▶ _HOW TO COMPLETE THIS TASK_:
For the records below, print the lines from the line with "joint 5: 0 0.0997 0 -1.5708" through the line with "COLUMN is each" exactly as written; include both end lines and exclude the rest.

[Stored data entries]
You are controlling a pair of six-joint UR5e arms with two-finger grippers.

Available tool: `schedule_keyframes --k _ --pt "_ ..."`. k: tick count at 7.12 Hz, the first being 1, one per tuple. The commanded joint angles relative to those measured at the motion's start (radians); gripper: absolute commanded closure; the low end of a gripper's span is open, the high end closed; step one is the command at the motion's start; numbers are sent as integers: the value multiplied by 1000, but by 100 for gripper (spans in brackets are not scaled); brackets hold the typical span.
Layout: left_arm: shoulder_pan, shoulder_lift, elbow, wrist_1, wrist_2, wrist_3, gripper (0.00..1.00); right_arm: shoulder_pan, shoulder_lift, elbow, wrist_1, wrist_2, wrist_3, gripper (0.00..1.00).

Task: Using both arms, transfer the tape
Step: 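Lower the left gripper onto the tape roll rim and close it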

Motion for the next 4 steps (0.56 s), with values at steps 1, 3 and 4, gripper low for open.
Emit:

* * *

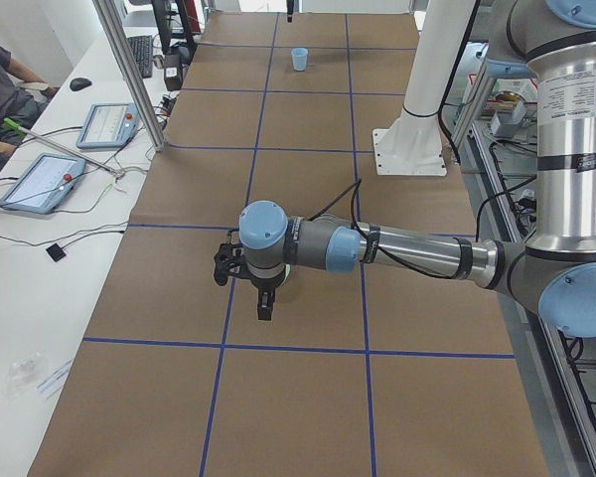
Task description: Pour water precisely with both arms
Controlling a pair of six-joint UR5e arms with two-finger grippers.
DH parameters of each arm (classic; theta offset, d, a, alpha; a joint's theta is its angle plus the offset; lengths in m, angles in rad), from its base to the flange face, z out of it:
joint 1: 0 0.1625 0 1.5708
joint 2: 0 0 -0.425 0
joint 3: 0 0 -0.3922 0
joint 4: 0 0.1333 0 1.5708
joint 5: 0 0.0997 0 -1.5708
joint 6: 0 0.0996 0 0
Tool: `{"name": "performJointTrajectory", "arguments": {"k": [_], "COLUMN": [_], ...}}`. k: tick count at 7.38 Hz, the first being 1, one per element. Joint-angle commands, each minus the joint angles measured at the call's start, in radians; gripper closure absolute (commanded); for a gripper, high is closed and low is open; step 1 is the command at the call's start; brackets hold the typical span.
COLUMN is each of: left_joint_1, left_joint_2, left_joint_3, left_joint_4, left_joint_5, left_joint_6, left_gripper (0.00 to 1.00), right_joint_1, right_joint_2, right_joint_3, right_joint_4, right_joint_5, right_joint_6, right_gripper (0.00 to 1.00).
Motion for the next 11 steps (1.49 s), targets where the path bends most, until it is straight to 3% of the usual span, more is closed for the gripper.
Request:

▶ _WRITTEN REPLY_:
joint 5: 0 0.0997 0 -1.5708
joint 6: 0 0.0996 0 0
Tool: `{"name": "performJointTrajectory", "arguments": {"k": [_], "COLUMN": [_], ...}}`. k: tick count at 7.38 Hz, the first being 1, one per element. Joint-angle commands, each minus the joint angles measured at the call's start, in radians; gripper closure absolute (commanded); for a gripper, high is closed and low is open; step 1 is the command at the call's start; brackets hold the typical span.
COLUMN is each of: left_joint_1, left_joint_2, left_joint_3, left_joint_4, left_joint_5, left_joint_6, left_gripper (0.00 to 1.00), right_joint_1, right_joint_2, right_joint_3, right_joint_4, right_joint_5, right_joint_6, right_gripper (0.00 to 1.00).

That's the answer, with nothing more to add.